Герцен (поправляет, растягивая гласные). «I say, I say!»
Саша уходит вслед за Марией, Татой и Ольгой.
Саша (передразнивает, уходя). «I say, I say!»
Герцену снится, что на Парламентском холме многолюдно. Эмигранты, политические беженцы, из Германии, Франции, Польши, Италии и Венгрии – все пришли подышать свежим воздухом.
Немцы: Готфрид Кинкель (37 лет) – высокий седеющий поэт с головой Иова, нелепо сидящей на туловище аккуратного профессора. Он преданный поклонник своего собственного таланта, хотя его приятная жена Иоанна (32 лет) не слишком ему в этом уступает. Мальвида фон Майзенбуг (36 лет), их друг – она некрасива, умна, не замужем и романтична. Арнольд Руге (50 лет) – неудавшийся журналист-радикал, озлобившийся и исполненный ощущением собственной важности. Карл Маркс (34 лет). Его спутник – в виде исключения англичанин – Эрнст Джонс, известный чартист из среднего класса.
Французы: Александр Ледрю-Роллен (45 лет), большого роста, лидер фракции «официальных» (буржуазных) республиканцев в изгнании, в сопровождении адъютанта – де Билля; Луи Блан (41 года), маленького роста, лидер социалистической фракции республиканцев в изгнании.

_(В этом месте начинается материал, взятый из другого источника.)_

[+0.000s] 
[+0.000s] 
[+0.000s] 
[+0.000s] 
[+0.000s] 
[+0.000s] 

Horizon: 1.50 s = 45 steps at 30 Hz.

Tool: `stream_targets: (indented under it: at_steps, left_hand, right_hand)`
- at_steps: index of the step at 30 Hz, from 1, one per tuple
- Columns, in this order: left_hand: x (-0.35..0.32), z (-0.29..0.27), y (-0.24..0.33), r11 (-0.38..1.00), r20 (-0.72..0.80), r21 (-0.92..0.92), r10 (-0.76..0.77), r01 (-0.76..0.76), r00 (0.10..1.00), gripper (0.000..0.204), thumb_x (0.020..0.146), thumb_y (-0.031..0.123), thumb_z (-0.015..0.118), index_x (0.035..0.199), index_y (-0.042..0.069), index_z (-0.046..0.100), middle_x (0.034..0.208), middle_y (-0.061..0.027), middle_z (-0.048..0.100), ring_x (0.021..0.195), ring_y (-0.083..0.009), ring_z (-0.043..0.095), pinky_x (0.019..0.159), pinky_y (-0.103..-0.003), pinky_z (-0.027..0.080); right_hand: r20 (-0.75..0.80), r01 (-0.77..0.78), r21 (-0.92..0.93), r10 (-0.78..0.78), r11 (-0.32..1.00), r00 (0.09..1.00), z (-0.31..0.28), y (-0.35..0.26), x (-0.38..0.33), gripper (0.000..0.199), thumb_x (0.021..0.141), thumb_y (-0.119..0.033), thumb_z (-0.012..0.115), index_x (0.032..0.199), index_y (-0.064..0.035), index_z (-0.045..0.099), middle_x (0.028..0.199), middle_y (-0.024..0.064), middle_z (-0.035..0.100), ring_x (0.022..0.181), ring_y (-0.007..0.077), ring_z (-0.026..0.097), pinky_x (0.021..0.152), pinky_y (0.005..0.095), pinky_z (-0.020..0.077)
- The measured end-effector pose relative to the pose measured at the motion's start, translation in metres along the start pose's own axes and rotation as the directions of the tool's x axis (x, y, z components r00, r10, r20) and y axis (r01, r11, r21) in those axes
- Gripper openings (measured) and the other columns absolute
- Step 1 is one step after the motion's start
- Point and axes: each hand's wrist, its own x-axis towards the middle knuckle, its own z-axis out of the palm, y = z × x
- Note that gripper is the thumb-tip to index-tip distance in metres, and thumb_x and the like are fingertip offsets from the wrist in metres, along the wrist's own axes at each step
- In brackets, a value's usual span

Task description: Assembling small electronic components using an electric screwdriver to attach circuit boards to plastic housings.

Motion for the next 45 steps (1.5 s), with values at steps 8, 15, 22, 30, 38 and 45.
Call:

Поляк – граф Ворцель (53 лет), революционер-аристократ, тонкая душа, страдает астмой. Итальянец – знаменитый революционер Джузеппе Мадзини (47 лет). Венгры: Лайош Кошут (51 года), герой венгерской революции, импозантный вождь в изгнании. Его адъютант, Пекс, одет в полувоенный костюм.
Первыми появляются супруги Кинкели и Мальвида.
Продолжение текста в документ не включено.